Money College: When was the first time you really realized you were interested in fashion?

Amy Levin:
I really became interested in fashion when I got the opportunity to work under a buyer for a local boutique in the area. I grew up in Chicago. She sort of acted like a mentor in the whole buying process. When I went to college, I had the opportunity to study abroad in London and that's when my love for fashion totally bloomed and I knew I wanted to do something in the industry.

MC: Can you describe what exactly you were doing in London?

Levin: I was studying at AIU, a fashion school and I was also interning for a fashion PR firm. The classes I was taking were trend reporting and I worked under a professor who had previously worked for WGSN. He would take us out in London and we would take photographs of people. We learned the whole concept of street style reporting. And then we would come back and do write-ups and reports. We would forecast what we believed would be in fashion, a year from when I was taking the course.

MC: For people who are unfamiliar with street style, can you describe how that influences trends?

Levin: In regards to college fashion, I think that so many brands are curious as to what this demographic is wearing and what they believe is fashionable and trendy. I think those have a huge influence on those street style looks. I know from my trend class, we would worked with a designer, Michael Azu and he would use our reports on what people were wearing to influence his designs and his collections. That was just so interesting to me, that people just walking done the street had such an influence on these designers and these brands.

MC: Can you tell me about how you founded College Fashionista?

Levin: I came up with the idea around January of last year. I was writing a personal blog called IU Fashionista and that was basically just me going around Bloomington, Indiana, taking photos of students and talking about the look. Students from other Big Ten Universities were reading my blog and they loved it. They were encouraging me to extend it to other campuses so I got together a team and I really developed a business plan of how I could take my little blog onto Big Ten campuses. We formulated a whole concept and built the site.
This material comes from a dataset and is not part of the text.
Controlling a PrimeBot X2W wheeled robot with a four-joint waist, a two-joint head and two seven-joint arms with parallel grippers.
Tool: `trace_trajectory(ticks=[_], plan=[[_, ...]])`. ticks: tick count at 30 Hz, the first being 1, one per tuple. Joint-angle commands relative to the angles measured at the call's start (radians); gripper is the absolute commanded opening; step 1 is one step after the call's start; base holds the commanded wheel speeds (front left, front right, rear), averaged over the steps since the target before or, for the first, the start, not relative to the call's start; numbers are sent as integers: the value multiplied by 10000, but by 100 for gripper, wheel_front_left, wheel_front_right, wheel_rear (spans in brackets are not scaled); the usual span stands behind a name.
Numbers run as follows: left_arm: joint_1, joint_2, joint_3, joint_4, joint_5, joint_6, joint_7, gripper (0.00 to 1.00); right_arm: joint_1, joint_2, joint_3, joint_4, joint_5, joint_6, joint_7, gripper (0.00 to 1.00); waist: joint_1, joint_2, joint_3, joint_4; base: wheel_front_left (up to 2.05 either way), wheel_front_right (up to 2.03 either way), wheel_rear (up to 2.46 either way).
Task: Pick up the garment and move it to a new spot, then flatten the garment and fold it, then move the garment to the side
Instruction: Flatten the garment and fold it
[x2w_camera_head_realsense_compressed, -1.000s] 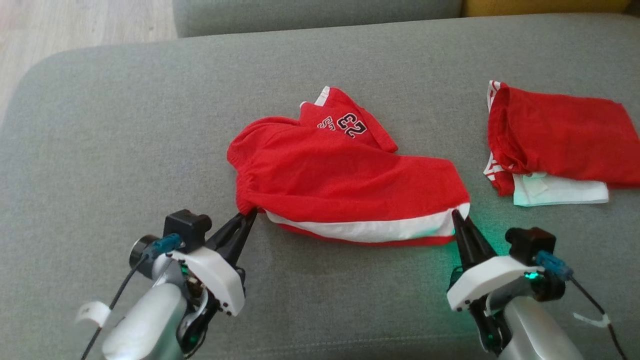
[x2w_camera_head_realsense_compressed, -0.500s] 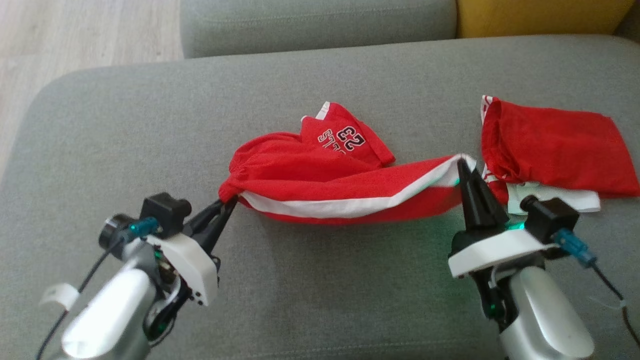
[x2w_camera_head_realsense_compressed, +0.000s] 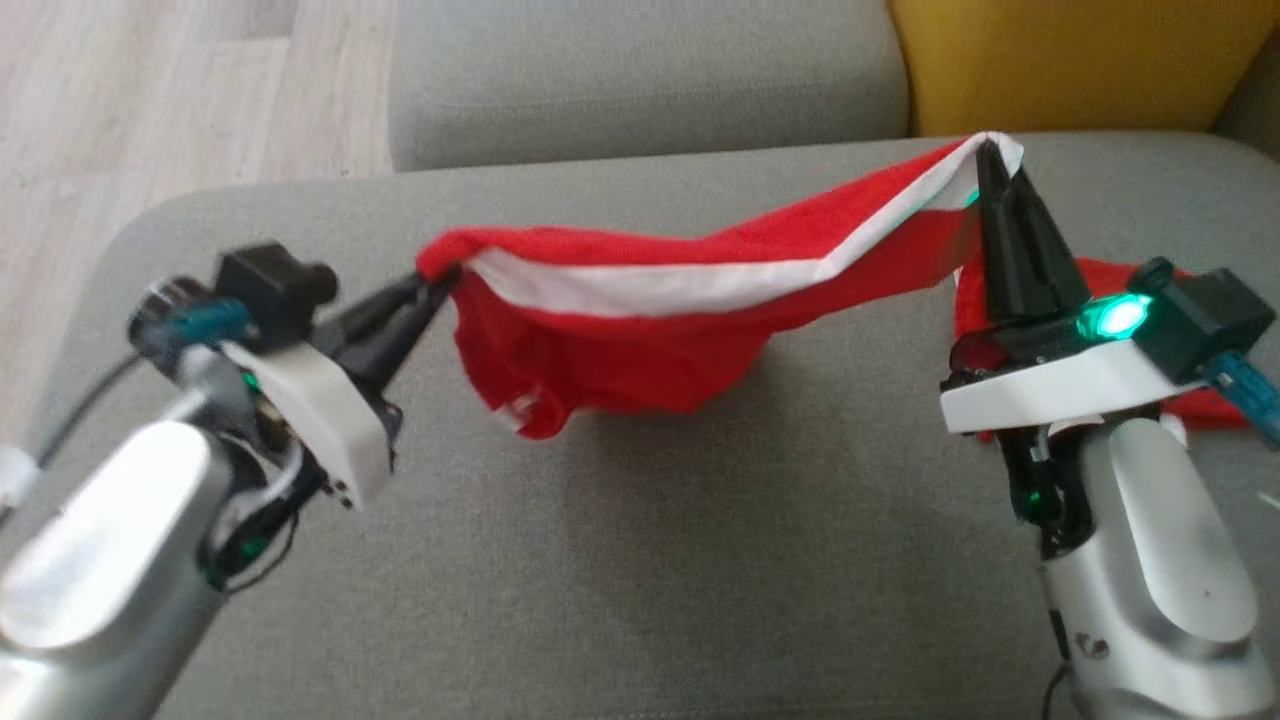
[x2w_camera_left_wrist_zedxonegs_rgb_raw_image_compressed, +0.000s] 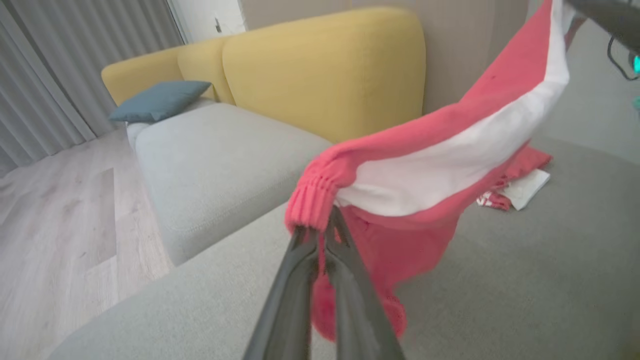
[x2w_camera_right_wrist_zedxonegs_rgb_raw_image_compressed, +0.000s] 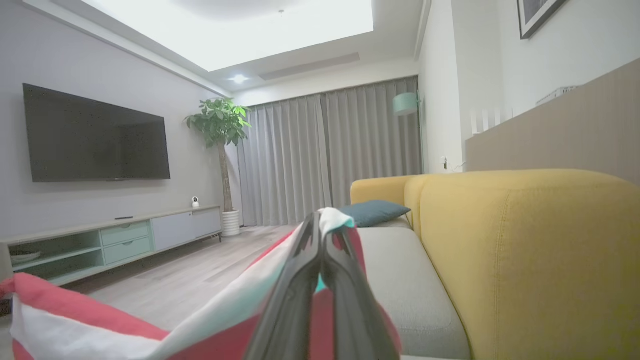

The site launched on August 3, 2009 and we launched on five campuses with 12 writers. Since the launch date, we've brought on new schools and new writers and currently, as of May 31, we going to be on 58 campuses with over 200 writers. It kind of took on a life of its own. I initially wanted it to just be on Big Ten schools, but we got a lot of interest from other schools that were just so excited and wanted to be part of this community that I couldn't turn people down.

MC: How did you come up with the business plan to take it from a blog to a business?

Levin: I brought on two other people who have been in the business industry and had started their own companies. They helped me on that end in regards to investments. I lead the creative aspect and worked with all the writers, but they definitely helped on the back end and turning it into a business.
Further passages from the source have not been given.